Vom Wind gekeltert

Ingrid Rosenberg-Harbaum bespricht Olaf Veltes Gedichtband „Schmales Licht“.

Mit dem Titel „Schmales Licht“ veröffentlichte der Verlag Stadtlichterpresse 2020 einen fünften Gedichtband des promovierten Germanisten und Theaterwissenschaftlers Olaf Velte, der sein Brot als freier Journalist und in der familienbetriebenen Merinoschafzucht verdient. Seine 64 Gedichte des sorgfältig ausgestatteten Leinenbandes mit Schutzumschlag unter Verwendung eines Holzschnitts von Heike Küster lassen akademische Strenge und ökonomische Notwendigkeiten in künstlerischer Freiheit beiseite. Die Tür des passionierten Dichters schwingt sanft in den Angeln, wenn schmale Lichtstreifen von außen ins Innere und von innen ins Außen Weltgewordenes in Raum und Zeit kartographieren. In eigener Lichtregie verdichten und transformieren sie beherzt Momente ländlichen Alltags. Wegemarken laden ein, den Spuren zwischen den Zeilen zu folgen. Die Leser entdecken einen Horizont, der weit über die regionale Verortung von den Höhen des Taunus bis zum bäuerlichen Geviert im Bizzenbachtal hinausreicht.

„Schmales Licht“ imaginiert auf rexroten Feldern dröhnende Traktoren als Schwestern der Sterne jenseits der Milchstraße, folgt dem Pfad der Welle auf den Mons California als Gegenüber von Beverly Hills am saturnrot höheren Pazifik und stimmt weihnachtlich, wenn sich in der mit Scheinwerfern durchgeisterten Schwärze des Weges die Menschwerdung christlich im hessischen Schafstall ereignet.

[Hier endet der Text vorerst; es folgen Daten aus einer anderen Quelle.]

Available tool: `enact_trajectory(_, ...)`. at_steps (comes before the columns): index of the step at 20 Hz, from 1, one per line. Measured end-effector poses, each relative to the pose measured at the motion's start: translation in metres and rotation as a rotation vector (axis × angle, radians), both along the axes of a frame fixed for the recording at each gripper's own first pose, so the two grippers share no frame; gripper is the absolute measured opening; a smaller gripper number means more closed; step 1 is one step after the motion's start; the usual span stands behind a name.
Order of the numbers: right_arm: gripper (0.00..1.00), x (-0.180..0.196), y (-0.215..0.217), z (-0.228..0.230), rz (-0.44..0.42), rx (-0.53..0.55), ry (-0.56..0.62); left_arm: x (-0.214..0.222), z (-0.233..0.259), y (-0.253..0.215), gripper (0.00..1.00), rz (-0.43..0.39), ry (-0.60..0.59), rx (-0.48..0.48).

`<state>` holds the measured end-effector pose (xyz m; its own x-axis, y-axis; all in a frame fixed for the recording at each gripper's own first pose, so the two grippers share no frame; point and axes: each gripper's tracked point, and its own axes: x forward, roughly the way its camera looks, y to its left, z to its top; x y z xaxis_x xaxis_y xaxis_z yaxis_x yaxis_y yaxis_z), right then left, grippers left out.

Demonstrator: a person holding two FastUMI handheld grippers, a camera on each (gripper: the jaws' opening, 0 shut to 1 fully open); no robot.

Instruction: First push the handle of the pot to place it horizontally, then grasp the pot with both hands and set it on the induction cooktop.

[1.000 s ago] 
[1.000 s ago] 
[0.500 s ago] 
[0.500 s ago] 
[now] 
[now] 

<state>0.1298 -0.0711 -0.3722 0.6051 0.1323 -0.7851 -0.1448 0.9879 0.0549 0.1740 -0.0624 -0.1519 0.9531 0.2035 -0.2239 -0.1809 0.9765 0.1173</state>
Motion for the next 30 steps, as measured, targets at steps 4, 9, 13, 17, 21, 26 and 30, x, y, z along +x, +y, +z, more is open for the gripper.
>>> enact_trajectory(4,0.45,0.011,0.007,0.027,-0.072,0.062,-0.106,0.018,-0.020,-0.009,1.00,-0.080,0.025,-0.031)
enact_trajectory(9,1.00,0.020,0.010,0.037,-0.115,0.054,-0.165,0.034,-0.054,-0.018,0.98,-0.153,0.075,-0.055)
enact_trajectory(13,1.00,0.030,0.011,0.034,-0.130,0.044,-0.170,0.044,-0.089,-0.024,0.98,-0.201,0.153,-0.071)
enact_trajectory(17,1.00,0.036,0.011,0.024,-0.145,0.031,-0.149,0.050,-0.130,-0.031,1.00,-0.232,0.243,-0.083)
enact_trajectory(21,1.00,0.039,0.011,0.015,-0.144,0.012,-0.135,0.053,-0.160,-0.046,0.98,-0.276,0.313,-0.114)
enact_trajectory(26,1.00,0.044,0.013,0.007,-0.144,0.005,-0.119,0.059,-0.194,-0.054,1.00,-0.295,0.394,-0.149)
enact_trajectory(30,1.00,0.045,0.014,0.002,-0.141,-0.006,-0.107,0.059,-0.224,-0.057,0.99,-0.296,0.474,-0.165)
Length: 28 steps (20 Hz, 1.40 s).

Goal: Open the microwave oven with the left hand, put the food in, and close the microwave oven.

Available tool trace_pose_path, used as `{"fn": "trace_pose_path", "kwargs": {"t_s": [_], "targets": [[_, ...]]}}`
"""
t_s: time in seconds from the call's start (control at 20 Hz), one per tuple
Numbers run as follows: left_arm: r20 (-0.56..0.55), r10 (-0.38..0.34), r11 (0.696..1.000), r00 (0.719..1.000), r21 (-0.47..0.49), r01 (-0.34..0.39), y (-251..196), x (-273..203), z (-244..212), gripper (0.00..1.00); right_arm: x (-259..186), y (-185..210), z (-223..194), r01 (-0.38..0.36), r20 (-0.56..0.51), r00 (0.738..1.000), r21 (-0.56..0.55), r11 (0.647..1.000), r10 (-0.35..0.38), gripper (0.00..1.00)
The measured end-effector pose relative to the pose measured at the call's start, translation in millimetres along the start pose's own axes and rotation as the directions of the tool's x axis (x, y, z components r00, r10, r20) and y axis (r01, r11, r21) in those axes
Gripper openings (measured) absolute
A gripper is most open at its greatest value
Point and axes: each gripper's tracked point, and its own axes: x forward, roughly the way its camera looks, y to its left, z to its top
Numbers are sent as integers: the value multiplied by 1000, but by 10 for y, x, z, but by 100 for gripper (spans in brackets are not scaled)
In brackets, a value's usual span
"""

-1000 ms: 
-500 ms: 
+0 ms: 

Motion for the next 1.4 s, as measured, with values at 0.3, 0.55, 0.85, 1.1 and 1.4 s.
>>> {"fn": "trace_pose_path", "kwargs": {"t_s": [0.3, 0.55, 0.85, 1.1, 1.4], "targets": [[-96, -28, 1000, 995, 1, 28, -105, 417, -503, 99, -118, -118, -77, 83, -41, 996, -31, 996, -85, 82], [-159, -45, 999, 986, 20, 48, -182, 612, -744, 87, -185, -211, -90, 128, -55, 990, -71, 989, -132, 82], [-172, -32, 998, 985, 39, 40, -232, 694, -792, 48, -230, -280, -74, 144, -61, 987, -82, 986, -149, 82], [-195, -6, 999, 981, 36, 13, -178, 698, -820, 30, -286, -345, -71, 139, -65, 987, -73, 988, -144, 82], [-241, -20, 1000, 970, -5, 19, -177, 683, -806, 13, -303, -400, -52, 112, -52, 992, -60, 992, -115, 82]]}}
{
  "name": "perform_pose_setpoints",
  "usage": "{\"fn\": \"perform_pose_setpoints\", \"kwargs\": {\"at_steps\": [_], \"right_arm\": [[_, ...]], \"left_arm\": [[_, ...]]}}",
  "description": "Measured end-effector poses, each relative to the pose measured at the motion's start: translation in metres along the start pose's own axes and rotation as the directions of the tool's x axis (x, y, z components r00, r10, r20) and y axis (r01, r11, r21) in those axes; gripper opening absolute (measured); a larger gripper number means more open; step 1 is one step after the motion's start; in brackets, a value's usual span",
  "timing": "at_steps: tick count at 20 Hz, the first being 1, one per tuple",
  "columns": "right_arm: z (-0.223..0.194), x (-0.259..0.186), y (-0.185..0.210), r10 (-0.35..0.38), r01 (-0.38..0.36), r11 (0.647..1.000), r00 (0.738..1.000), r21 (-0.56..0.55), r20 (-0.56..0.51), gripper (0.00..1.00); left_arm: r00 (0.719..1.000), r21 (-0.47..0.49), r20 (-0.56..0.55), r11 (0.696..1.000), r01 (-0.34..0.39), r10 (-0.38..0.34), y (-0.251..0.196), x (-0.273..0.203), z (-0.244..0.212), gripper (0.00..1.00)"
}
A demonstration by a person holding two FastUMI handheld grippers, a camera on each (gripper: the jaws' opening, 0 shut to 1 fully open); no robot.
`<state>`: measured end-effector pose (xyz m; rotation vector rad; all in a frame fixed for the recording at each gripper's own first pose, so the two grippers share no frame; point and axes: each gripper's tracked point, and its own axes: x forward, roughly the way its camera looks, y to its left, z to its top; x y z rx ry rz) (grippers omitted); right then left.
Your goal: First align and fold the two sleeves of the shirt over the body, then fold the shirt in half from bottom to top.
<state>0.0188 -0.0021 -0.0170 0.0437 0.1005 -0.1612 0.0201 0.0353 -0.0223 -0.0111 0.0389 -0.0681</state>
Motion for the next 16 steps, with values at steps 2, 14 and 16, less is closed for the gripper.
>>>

Die Hirten sind Schafzüchter, Hammelschlächter in Lohn und Brot, denen nach vollbrachtem Tagwerk Abend sein will und leere Stallung. „Schmales Licht“ weiß das Faseltier, das Zuchttier, mit dem Oberstier beim Wandern im Himmel, während Tschechovs Gutsbesitzer lachend und winkend durchs Feld auf den Hof kommt. Der Freight Train der unvergleichlichen „Libba“ Cotten lässt den Blick zum schmiedeeisernen Friedhofstor wenden, Snyder und Bashô (und was wäre besser) liegen zum Aufschlagen bereit in Erwartung vielleicht bekannter spätabendlicher Zustände. Hier stampfen auch Faulkners Schecken im Dieselbeat und Alex Chilton schaut herein. Und wuchtet „Schmales Licht“ „Rumble“, die Mutter aller Riffs, auf den Gitarrensteg?

Weitere Fragen werden aufgeworfen: Wer ist Herr Adrian, was für ein Mensch war der japanische Haiku-Dichter Issa, erzählen die Songs von Bob Dylan dem Imker beim Leeren des Bienenstocks eine andere Lügengeschichte als nebenan auf der Geburtstagsfeier des Landarztes? Schemenhafte Protagonisten im Spiel zwischen Rübenblatt und Apfeltrester, Klänge nur ein Wimpernschlag entfernt. So ist das hier, in altem Siedlungsland, wo einst Römer Weißdornzweige an Haus- und Stalltüren steckten, um die vogelgestaltigen raubenden Strigen von ihren Kindern fern zu halten, wo das Merinofädchen nun mehr wert als tausend Ballen Bullenheu, wo Bussard kreuzt und Wetter wächst.

Olaf Velte: Schmales Licht. Stadtlichter Presse, 2020, 80 Seiten, 20,00 Euro.